<<<<

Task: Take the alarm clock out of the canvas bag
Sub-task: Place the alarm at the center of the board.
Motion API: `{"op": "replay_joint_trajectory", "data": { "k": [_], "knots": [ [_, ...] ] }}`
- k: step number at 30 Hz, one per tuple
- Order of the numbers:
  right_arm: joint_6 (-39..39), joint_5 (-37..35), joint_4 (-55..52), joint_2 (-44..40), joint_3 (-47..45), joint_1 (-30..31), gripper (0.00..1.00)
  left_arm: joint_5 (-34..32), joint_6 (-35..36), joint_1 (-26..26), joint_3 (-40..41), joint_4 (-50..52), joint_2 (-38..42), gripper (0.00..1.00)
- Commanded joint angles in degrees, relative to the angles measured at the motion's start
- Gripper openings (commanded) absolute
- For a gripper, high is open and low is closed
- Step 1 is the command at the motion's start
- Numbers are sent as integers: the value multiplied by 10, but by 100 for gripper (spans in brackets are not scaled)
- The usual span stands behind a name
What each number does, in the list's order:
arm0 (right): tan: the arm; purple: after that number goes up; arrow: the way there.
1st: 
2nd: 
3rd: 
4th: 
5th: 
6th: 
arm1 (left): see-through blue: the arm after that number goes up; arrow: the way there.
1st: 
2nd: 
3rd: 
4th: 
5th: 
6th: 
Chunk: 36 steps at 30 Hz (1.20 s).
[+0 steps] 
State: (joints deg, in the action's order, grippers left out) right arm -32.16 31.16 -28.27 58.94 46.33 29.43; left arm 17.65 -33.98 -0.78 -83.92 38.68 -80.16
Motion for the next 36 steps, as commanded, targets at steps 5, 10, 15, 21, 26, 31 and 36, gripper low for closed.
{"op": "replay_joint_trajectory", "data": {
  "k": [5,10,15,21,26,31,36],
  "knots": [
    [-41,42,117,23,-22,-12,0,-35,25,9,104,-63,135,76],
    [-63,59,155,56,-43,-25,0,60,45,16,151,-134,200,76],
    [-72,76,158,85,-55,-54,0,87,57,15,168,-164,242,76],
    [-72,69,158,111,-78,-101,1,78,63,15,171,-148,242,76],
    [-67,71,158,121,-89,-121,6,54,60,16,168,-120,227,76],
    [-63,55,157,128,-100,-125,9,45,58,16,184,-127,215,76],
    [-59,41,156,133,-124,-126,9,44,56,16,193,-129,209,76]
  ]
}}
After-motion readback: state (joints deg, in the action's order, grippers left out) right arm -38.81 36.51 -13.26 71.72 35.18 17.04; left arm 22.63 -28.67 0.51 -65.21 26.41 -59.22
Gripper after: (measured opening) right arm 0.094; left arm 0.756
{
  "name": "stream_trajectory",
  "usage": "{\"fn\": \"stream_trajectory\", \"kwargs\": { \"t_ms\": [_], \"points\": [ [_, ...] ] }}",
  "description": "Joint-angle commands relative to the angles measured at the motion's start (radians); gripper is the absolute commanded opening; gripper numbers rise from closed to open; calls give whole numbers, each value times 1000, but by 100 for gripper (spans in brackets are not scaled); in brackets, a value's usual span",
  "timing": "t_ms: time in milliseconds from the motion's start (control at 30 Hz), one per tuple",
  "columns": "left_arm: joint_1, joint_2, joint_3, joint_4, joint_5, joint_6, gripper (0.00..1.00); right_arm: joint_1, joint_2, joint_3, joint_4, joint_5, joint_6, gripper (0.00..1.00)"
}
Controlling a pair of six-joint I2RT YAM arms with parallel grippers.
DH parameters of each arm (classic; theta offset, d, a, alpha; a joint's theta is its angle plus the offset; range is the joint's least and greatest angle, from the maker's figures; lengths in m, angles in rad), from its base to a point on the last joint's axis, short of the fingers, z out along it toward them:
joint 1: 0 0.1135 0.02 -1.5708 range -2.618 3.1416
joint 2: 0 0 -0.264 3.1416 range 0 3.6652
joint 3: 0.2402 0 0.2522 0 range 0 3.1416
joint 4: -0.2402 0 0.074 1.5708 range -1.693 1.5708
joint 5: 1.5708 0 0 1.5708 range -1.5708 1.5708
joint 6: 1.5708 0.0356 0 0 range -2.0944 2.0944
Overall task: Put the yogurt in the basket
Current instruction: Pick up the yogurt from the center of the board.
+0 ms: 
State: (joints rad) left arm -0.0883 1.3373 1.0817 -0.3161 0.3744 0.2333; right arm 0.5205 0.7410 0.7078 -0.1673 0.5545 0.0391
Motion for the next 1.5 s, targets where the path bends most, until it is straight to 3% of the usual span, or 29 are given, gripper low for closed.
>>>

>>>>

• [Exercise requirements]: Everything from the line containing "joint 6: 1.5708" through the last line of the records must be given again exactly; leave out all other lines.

• [Response to this exercise]:
joint 6: 1.5708 0.0356 0 0 range -2.0944 2.0944
Overall task: Put the yogurt in the basket
Current instruction: Pick up the yogurt from the center of the board.
+0 ms: 
State: (joints rad) left arm -0.0883 1.3373 1.0817 -0.3161 0.3744 0.2333; right arm 0.5205 0.7410 0.7078 -0.1673 0.5545 0.0391
Motion for the next 1.5 s, targets where the path bends most, until it is straight to 3% of the usual span, or 29 are given, gripper low for closed.
>>>

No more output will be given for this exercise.